1. vmalloc a chunk of memory
2. read the current hash table into it
3. write out a new version doubling the size

It involved being able to allocate a lot of memory and potentially also
increasing latency by doing all the reading and then all the writing. A better
algorithm looks like this:

1. Expand the directory's data blocks to the newly required size allocating
blocks as required
2. Use two "pointers", one starts at the new end of the file, the other at the
original end of the file.
3. Copy the data from original to new moving towards the start of the file, the
"new" pointer will catch up with the "original" pointer only on the final copy
4. Update the i_size to indicate that the operation is complete

Potantially we might be able to increase the maximum size of the hash table
since the limiting factor appeared to be set only be the maximum size of memory
that it was reasonable to allocate using vmalloc.
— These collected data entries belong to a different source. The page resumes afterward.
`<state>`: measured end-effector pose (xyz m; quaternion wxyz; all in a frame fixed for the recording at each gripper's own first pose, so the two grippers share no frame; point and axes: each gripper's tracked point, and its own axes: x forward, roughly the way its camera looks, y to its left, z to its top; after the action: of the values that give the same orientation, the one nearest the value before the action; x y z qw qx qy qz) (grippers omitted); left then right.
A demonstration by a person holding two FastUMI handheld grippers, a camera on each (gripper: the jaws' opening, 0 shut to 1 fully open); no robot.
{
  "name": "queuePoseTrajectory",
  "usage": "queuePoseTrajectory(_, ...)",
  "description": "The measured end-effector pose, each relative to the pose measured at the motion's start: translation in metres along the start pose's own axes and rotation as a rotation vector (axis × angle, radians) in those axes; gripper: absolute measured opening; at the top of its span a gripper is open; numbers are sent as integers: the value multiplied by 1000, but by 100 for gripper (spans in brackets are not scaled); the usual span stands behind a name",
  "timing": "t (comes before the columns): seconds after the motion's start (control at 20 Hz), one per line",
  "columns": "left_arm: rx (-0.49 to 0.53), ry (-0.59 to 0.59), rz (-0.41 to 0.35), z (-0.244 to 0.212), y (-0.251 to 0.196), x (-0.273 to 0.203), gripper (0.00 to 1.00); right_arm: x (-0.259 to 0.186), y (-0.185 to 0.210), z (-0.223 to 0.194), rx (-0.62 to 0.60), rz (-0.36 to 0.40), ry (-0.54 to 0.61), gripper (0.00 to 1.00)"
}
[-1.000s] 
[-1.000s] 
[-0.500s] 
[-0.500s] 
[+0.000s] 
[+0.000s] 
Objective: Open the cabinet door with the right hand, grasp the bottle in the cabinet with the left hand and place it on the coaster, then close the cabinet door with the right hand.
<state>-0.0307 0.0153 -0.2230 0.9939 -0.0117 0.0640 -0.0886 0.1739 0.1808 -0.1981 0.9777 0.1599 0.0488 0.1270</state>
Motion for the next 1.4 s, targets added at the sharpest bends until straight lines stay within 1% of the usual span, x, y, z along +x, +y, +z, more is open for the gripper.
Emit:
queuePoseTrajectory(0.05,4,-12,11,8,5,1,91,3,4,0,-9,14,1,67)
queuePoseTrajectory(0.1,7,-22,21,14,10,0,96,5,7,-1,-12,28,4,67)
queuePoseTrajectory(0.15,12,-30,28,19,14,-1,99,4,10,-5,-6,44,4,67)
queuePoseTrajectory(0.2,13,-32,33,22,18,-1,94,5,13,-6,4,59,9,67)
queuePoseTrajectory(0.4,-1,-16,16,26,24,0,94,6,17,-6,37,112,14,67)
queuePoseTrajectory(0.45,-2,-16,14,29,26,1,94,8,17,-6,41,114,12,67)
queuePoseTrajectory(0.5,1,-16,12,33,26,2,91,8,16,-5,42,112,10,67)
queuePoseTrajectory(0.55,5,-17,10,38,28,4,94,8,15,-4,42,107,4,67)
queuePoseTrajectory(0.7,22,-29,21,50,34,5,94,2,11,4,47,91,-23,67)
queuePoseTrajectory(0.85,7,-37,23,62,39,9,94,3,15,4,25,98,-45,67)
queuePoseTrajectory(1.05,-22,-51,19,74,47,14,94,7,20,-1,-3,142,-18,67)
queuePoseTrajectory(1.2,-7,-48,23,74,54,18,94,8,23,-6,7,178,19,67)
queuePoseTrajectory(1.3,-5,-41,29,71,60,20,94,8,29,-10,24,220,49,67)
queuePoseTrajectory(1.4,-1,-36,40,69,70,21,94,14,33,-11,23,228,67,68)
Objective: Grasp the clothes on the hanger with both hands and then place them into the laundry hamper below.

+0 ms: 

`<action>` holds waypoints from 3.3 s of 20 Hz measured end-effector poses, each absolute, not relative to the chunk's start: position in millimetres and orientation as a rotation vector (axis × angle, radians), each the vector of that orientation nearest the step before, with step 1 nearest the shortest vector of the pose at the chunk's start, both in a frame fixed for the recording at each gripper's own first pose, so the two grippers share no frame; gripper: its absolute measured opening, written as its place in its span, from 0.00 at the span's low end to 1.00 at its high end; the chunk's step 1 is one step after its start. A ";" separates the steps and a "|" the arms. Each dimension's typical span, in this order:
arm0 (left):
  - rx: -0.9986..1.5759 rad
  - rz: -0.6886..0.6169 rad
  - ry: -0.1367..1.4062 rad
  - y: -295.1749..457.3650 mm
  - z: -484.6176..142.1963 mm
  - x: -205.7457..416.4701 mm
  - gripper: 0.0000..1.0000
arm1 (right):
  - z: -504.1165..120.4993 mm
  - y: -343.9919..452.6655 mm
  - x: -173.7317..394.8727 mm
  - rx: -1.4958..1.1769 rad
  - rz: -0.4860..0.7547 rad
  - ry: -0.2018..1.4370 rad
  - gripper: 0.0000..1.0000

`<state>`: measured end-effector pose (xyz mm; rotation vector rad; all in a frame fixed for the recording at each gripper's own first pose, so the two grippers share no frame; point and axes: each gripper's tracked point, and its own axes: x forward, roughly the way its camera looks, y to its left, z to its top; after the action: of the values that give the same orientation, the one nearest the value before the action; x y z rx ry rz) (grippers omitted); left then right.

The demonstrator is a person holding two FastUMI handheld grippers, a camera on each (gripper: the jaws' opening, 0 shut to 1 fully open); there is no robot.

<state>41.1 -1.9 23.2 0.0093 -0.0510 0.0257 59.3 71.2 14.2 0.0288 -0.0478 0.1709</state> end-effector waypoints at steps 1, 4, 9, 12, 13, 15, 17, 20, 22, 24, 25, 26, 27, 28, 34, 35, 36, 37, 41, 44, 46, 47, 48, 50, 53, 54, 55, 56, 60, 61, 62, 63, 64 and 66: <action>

If this is done then we need
to check that it will remain backward compatible, but it would seem reasonable
that this should be the case.
Comment 1 Steve Whitehouse 2007-02-02 10:27:12 EST
Move priority to low as this is really a performance thing rather than correctness.
Comment 2 Matěj Cepl 2008-07-30 12:04:57 EDT
nothing to triage
Comment 3 Steve Whitehouse 2009-06-17 07:22:45 EDT
There are places in the dir code where we are using GFP_NOFAIL for allocations which might be larger in size than order 0. In the latest upstream kernels this is causing warnings to appear as this is not allowed.

We will need to review the memory allocations in the dir code to ensure that this doesn't happen, and we should look at fixing this bug at the same time as its all related.
Comment 4 Steve Whitehouse 2009-06-17 11:37:50 EDT
Created attachment 348275 [details]
dmesg showing the issue

The full stack and warning are shown at the end of this attachment.
Comment 5 Steve Whitehouse 2011-06-02 13:16:19 EDT
This was done upstream some time ago.